6 鉄骨工事の塗装

(1)工場塗装の要点

 新築工事の際の鉄骨は、加工場で素地調整と第一回目のさび止め塗装が施される。この塗装を「工場塗装」という。工場塗装では、現場での組立て作業に支障がないように、特別な指示がない限り、下記の部分は塗装しない。

 ①コンクリートに接触または埋め込まれる箇所

 ②組み立てにより肌合わせになる箇所

 ③高張力ボルト摩擦接合部の摩擦面

 ④密着または回転のため、削り仕上げを施した箇所

 ⑤閉鎖形断面を持つ部材の密閉される内面

(2)現場塗装の要点

 鉄骨が現場に搬入され、組立工事が終了すると現場塗装に着手するが、次の処置を行う。

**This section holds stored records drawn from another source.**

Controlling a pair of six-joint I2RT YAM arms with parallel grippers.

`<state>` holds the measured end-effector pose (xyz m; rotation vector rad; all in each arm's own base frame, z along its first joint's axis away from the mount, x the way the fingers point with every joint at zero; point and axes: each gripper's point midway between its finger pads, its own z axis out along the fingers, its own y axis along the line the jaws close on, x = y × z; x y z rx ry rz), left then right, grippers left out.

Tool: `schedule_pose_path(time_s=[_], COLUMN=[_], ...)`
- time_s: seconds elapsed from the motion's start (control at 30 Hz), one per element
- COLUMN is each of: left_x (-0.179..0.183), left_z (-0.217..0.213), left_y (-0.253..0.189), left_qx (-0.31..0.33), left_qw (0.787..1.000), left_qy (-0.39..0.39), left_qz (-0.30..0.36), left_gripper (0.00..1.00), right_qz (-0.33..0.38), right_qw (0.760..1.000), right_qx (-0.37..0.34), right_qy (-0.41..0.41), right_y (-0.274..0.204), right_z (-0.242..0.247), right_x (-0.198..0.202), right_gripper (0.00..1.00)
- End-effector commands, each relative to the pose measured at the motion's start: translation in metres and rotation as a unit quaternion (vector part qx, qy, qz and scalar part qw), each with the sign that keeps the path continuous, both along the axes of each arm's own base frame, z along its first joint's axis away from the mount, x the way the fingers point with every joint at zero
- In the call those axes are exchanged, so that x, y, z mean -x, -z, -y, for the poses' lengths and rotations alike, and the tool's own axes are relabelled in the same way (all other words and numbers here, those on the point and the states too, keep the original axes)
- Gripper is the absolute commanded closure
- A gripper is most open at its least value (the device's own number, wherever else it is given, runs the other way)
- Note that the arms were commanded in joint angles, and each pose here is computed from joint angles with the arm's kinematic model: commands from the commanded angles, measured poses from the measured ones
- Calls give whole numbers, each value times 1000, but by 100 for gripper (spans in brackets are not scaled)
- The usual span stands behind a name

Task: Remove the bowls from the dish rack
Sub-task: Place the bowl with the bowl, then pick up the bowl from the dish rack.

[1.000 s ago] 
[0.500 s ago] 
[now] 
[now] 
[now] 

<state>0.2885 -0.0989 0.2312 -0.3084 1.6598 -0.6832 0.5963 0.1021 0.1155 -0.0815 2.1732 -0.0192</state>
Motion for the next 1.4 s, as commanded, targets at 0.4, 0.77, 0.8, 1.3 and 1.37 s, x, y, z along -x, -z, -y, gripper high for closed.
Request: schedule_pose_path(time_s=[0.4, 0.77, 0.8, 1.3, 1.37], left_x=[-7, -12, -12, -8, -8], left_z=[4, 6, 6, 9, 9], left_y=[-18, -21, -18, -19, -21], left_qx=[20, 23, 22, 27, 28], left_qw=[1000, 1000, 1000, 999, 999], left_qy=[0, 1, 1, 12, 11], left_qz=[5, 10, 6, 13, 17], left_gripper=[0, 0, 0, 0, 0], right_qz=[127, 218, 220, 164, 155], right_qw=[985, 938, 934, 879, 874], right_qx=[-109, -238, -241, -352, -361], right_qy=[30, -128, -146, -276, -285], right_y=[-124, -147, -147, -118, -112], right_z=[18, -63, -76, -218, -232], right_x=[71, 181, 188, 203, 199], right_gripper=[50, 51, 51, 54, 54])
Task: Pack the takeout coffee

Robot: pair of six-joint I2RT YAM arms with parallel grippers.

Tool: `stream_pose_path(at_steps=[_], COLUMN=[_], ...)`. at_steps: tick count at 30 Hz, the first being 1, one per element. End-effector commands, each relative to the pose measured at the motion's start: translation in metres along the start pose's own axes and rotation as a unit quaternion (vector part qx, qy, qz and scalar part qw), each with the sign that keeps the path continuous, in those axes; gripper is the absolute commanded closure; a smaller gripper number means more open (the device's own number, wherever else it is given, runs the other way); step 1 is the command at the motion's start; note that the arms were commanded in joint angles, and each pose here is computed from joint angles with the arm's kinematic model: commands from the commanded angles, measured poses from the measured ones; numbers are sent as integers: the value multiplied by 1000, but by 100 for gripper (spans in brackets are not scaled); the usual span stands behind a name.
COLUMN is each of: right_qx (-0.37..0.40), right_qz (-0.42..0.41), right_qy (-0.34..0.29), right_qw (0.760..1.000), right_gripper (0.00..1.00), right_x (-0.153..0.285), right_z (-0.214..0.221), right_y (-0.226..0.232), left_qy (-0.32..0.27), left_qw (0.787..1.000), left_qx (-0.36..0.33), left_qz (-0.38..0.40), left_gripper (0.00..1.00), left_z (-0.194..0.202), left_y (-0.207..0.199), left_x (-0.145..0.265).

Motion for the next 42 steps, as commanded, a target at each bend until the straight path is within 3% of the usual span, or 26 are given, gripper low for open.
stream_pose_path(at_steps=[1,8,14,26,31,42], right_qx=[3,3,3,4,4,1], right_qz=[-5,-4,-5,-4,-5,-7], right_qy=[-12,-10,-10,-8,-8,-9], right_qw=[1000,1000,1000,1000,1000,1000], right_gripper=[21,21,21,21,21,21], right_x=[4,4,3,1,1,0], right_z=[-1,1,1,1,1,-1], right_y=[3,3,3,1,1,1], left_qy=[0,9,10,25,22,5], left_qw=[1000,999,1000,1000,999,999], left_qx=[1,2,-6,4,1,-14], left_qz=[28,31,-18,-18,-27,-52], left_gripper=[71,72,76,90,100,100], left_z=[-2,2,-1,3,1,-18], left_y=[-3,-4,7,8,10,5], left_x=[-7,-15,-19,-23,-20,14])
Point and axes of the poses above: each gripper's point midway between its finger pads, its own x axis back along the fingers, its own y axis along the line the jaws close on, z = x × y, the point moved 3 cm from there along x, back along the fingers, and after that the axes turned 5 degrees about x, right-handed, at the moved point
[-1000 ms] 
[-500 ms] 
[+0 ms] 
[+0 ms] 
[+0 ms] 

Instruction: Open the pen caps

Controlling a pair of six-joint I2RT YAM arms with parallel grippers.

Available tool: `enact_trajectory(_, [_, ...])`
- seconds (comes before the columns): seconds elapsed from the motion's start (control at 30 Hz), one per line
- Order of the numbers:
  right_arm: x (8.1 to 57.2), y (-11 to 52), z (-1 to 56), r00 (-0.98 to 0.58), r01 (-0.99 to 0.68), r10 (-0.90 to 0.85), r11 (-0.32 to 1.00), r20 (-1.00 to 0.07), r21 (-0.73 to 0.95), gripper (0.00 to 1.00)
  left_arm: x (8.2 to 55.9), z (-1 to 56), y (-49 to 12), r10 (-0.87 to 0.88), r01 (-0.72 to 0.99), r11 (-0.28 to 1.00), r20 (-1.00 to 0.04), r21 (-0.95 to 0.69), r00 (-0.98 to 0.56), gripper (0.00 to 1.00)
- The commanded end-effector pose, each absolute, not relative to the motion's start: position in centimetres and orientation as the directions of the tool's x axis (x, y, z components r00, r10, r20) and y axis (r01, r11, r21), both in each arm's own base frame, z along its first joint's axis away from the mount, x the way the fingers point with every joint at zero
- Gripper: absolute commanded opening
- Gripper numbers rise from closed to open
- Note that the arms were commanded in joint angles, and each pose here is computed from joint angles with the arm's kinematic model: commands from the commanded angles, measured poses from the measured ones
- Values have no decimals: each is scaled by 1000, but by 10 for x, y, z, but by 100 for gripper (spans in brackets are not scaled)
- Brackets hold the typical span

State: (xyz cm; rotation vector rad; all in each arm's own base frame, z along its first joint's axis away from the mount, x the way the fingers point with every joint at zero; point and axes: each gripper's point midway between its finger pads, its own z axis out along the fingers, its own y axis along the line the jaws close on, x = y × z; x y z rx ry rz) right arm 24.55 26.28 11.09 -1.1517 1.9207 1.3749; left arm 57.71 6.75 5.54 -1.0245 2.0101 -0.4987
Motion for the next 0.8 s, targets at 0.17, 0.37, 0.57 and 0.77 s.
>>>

 ①現場溶接で生じたスラグは塗膜劣化の原因になるので、ワイヤーブラシなどのケレン工具を用いて入念に除去する。

 ②現場打ちしたりリベット周辺や溶接による塗膜の焼損部は、研磨布、ワイヤーブラシなどでよく取り除く。

 その後、工場塗装で未塗装の部分や建て方までに損傷した箇所などを、同種のさび止め塗料で補修塗りする。この補修塗りと次の現場塗装の第2回目のさび止め塗装を行う。次いで、中塗り、上塗りなど必要な塗装を行う。塗装ははけ塗り、ローラー塗り、エアレススプレー塗りなどで行われる。

(3)塗装上の注意事項

 ①構造物はアングルその他の細物が多いので、膜厚が均一に付くように注意して塗装する。特に細物塗装では、塗装によるかすれに注意する。

 ②構造材の下端、リベットの頭部とその周辺、部材と部材の接合部の隙間、継ぎ板やかい板をはさんだアングル二丁合わせの隙間などは丁寧に塗装する。